◆ **ASSIGNMENT**
Reproduce the records without their pictures, keeping every word as it is.
··· PROVIDED DATA
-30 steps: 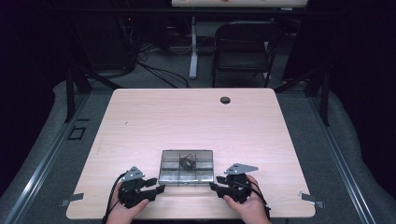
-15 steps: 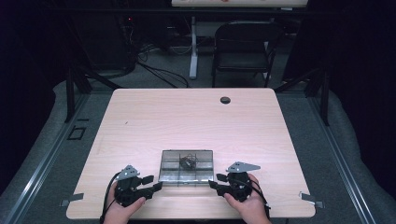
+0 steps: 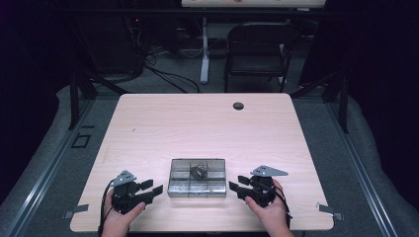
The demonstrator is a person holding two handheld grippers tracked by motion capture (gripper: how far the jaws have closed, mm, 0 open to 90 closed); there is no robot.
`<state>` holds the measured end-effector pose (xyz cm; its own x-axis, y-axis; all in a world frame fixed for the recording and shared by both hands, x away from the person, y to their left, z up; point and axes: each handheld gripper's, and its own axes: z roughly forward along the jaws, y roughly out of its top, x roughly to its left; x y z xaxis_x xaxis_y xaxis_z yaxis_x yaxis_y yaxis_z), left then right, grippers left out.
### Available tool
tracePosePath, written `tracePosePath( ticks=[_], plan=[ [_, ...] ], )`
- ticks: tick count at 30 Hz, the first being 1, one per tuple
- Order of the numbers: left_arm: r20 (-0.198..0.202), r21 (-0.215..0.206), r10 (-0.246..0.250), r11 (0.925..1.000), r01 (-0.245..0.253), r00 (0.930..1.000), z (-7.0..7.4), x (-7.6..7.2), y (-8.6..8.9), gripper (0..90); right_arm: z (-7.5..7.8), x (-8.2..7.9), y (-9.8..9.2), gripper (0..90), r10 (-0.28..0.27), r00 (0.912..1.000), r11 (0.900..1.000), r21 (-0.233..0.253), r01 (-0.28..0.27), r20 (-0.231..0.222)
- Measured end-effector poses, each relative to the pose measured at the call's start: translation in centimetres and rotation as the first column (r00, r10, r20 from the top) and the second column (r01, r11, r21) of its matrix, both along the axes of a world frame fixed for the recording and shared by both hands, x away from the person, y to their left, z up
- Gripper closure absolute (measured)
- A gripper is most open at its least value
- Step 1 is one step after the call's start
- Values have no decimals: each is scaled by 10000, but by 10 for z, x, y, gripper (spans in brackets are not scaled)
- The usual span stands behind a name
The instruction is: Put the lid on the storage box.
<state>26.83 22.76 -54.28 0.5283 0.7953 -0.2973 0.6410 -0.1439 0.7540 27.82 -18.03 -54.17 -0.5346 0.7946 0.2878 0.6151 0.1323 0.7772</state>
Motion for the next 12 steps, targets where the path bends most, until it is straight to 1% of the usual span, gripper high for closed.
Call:
tracePosePath(
  ticks=[1, 3, 7, 8, 9, 10, 11, 12],
  plan=[
    [-7, 40, 127, 9999, -127, 9999, -1, 1, 2, 473, -1, 2, -3, 525, -93, 9999, 10000, -4, 93, -73],
    [-48, 62, 329, 9994, -329, 9994, -2, 4, 6, 473, -3, 5, -6, 522, -367, 9991, 9991, 222, 371, -204],
    [-256, 76, 466, 9989, -464, 9986, -5, 8, 10, 473, -7, 10, -14, 505, -687, 9964, 9966, 414, 709, -505],
    [-243, 102, 496, 9987, -494, 9985, -6, 9, 10, 473, -8, 11, -15, 500, -755, 9957, 9957, 499, 782, -538],
    [-274, 117, 504, 9987, -501, 9984, -6, 9, 10, 473, -8, 11, -16, 492, -849, 9951, 9946, 555, 877, -509],
    [-281, 99, 515, 9986, -512, 9983, -6, 10, 10, 473, -8, 11, -17, 486, -922, 9949, 9945, 465, 940, -408],
    [-310, 101, 511, 9987, -508, 9982, -6, 11, 10, 473, -8, 11, -17, 484, -1031, 9942, 9934, 475, 1045, -295],
    [-319, 110, 498, 9987, -495, 9983, -7, 11, 10, 473, -8, 11, -18, 484, -1057, 9939, 9932, 461, 1070, -304]
  ],
)
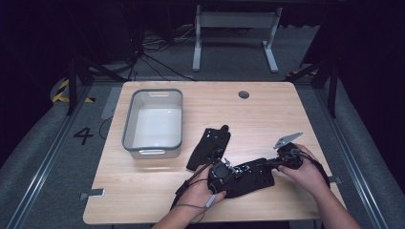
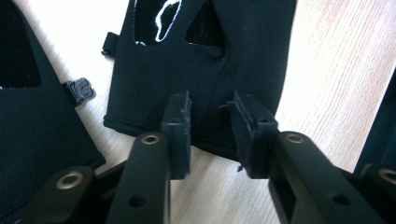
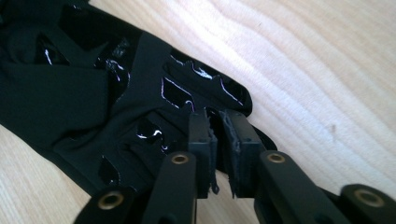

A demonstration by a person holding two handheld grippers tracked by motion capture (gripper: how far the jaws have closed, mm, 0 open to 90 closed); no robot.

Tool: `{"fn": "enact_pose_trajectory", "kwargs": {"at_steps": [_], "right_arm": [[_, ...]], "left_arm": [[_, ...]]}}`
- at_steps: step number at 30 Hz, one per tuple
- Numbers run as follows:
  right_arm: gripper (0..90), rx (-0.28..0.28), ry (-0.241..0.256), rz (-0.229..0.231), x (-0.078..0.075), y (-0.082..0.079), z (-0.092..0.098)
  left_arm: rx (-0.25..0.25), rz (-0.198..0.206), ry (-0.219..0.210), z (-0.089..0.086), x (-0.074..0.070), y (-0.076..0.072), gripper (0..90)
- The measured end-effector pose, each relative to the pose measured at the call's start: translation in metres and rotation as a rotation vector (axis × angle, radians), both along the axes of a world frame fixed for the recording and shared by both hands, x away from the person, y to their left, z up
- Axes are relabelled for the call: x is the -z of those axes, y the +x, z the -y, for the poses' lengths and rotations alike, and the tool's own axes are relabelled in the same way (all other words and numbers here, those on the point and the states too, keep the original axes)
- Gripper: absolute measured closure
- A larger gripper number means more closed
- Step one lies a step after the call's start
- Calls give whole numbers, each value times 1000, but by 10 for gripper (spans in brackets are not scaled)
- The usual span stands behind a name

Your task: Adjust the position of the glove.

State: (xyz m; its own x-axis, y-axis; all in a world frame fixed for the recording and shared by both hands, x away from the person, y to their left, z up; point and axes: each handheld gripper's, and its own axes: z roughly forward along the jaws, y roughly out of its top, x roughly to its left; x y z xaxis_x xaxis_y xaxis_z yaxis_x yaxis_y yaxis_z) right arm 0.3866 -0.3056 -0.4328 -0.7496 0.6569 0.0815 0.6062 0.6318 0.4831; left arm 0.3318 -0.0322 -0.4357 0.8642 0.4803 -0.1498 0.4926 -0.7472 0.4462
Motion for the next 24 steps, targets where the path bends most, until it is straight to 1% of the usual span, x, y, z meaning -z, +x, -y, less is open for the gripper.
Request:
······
◆ **ANSWER SPACE**
-30 steps: 
-15 steps: 
+0 steps: 
The demonstrator is a person holding two handheld grippers tracked by motion capture (gripper: how far the jaws have closed, mm, 0 open to 90 closed); there is no robot.
`<state>` holds the measured end-effector pose (xyz cm; its own x-axis, y-axis; all in a world frame fixed for the recording and shared by both hands, x away from the person, y to their left, z up; point and axes: each handheld gripper's, and its own axes: z roughly forward along the jaws, y roughly out of its top, x roughly to its left; x y z xaxis_x xaxis_y xaxis_z yaxis_x yaxis_y yaxis_z), left then right, grippers left out.
### Available tool
tracePosePath, written `tracePosePath( ticks=[_], plan=[ [_, ...] ], )`
- ticks: tick count at 30 Hz, the first being 1, one per tuple
- Order of the numbers: left_arm: r20 (-0.198..0.202), r21 (-0.215..0.206), r10 (-0.246..0.250), r11 (0.925..1.000), r01 (-0.245..0.253), r00 (0.930..1.000), z (-7.0..7.4), x (-7.6..7.2), y (-8.6..8.9), gripper (0..90); right_arm: z (-7.5..7.8), x (-8.2..7.9), y (-9.8..9.2), gripper (0..90), r10 (-0.28..0.27), r00 (0.912..1.000), r11 (0.900..1.000), r21 (-0.233..0.253), r01 (-0.28..0.27), r20 (-0.231..0.222)
- Measured end-effector poses, each relative to the pose measured at the call's start: translation in centimetres and rotation as the first column (r00, r10, r20 from the top) and the second column (r01, r11, r21) of its matrix, both along the axes of a world frame fixed for the recording and shared by both hands, x away from the person, y to their left, z up
- Gripper closure absolute (measured)
- A gripper is most open at its least value
- Step 1 is one step after the call's start
- Values have no decimals: each is scaled by 10000, but by 10 for z, x, y, gripper (spans in brackets are not scaled)
- The usual span stands behind a name
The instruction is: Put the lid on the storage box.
<state>26.83 22.76 -54.28 0.5283 0.7953 -0.2973 0.6410 -0.1439 0.7540 27.82 -18.03 -54.17 -0.5346 0.7946 0.2878 0.6151 0.1323 0.7772</state>
Motion for the next 12 steps, targets where the path bends most, until it is straight to 1% of the usual span, gripper high for closed.
Call:
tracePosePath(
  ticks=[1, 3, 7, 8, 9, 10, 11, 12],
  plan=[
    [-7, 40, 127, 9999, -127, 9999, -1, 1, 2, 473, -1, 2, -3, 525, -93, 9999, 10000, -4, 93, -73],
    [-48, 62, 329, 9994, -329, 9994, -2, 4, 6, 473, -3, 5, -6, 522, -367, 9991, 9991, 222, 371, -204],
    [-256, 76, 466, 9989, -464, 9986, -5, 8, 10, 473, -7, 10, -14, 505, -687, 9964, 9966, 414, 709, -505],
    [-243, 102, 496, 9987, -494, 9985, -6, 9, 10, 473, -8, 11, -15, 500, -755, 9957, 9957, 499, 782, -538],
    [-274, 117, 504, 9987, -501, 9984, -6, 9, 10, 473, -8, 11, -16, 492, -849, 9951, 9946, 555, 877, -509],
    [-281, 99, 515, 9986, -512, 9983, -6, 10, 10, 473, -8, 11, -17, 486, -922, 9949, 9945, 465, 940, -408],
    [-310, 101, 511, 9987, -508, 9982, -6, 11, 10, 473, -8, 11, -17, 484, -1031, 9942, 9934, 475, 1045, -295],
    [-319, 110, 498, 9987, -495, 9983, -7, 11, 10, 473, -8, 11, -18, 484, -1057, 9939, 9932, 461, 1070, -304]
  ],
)

A demonstration by a person holding two handheld grippers tracked by motion capture (gripper: how far the jaws have closed, mm, 0 open to 90 closed); no robot.

Tool: `{"fn": "enact_pose_trajectory", "kwargs": {"at_steps": [_], "right_arm": [[_, ...]], "left_arm": [[_, ...]]}}`
- at_steps: step number at 30 Hz, one per tuple
- Numbers run as follows:
  right_arm: gripper (0..90), rx (-0.28..0.28), ry (-0.241..0.256), rz (-0.229..0.231), x (-0.078..0.075), y (-0.082..0.079), z (-0.092..0.098)
  left_arm: rx (-0.25..0.25), rz (-0.198..0.206), ry (-0.219..0.210), z (-0.089..0.086), x (-0.074..0.070), y (-0.076..0.072), gripper (0..90)
- The measured end-effector pose, each relative to the pose measured at the call's start: translation in metres and rotation as a rotation vector (axis × angle, radians), both along the axes of a world frame fixed for the recording and shared by both hands, x away from the person, y to their left, z up
- Axes are relabelled for the call: x is the -z of those axes, y the +x, z the -y, for the poses' lengths and rotations alike, and the tool's own axes are relabelled in the same way (all other words and numbers here, those on the point and the states too, keep the original axes)
- Gripper: absolute measured closure
- A larger gripper number means more closed
- Step one lies a step after the call's start
- Calls give whole numbers, each value times 1000, but by 10 for gripper (spans in brackets are not scaled)
- The usual span stands behind a name

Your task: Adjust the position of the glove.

State: (xyz m; its own x-axis, y-axis; all in a world frame fixed for the recording and shared by both hands, x away from the person, y to their left, z up; point and axes: each handheld gripper's, and its own axes: z roughly forward along the jaws, y roughly out of its top, x roughly to its left; x y z xaxis_x xaxis_y xaxis_z yaxis_x yaxis_y yaxis_z) right arm 0.3866 -0.3056 -0.4328 -0.7496 0.6569 0.0815 0.6062 0.6318 0.4831; left arm 0.3318 -0.0322 -0.4357 0.8642 0.4803 -0.1498 0.4926 -0.7472 0.4462
Motion for the next 24 steps, targets where the path bends most, until it is straight to 1% of the usual span, x, y, z meaning -z, +x, -y, less is open for the gripper.
Request:

This exercise has been fully answered.